When the string "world" occurs in a line of the listing below, return that line.

—————

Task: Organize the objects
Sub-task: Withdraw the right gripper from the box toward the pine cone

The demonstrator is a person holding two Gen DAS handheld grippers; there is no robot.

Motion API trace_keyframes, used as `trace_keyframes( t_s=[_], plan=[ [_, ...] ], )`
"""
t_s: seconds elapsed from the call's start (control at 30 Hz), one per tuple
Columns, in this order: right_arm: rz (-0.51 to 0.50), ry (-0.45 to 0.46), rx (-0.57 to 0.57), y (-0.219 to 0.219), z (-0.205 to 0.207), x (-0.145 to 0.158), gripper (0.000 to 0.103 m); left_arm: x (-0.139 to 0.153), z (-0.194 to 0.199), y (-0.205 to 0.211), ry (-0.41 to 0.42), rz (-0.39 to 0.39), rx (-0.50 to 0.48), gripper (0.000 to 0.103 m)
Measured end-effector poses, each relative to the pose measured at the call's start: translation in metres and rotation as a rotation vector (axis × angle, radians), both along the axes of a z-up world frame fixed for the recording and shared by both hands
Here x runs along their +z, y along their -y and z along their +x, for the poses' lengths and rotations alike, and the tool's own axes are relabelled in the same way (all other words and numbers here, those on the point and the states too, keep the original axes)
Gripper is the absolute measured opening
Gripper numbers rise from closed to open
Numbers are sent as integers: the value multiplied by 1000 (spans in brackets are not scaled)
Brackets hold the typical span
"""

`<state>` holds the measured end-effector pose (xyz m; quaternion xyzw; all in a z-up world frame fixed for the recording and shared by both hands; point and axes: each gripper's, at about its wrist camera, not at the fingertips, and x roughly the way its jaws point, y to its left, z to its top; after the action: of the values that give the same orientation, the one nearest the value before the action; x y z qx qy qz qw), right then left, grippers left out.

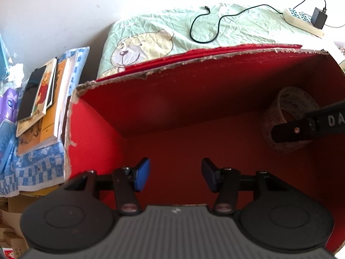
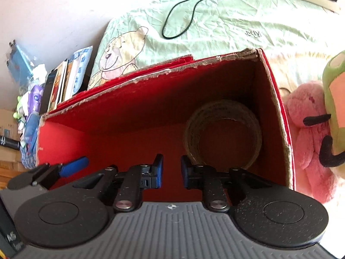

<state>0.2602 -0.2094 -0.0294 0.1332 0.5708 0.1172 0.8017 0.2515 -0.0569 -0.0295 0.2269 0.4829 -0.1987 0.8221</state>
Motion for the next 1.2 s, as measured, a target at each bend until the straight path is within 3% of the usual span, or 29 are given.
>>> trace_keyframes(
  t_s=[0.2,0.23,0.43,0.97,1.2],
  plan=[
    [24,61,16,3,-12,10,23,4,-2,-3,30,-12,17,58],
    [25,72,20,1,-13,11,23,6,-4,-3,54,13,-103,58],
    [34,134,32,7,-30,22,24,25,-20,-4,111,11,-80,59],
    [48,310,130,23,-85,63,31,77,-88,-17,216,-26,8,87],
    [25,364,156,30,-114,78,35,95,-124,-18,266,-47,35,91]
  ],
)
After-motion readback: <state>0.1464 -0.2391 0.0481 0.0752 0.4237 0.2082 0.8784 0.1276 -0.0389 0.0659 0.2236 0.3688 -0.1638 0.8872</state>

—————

* [The completed task]
Measured end-effector poses, each relative to the pose measured at the call's start: translation in metres and rotation as a rotation vector (axis × angle, radians), both along the axes of a z-up world frame fixed for the recording and shared by both hands
`<state>` holds the measured end-effector pose (xyz m; quaternion xyzw; all in a z-up world frame fixed for the recording and shared by both hands; point and axes: each gripper's, at about its wrist camera, not at the fingertips, and x roughly the way its jaws point, y to its left, z to its top; after the action: of the values that give the same orientation, the one nearest the value before the action; x y z qx qy qz qw), right then left, grippers left out.

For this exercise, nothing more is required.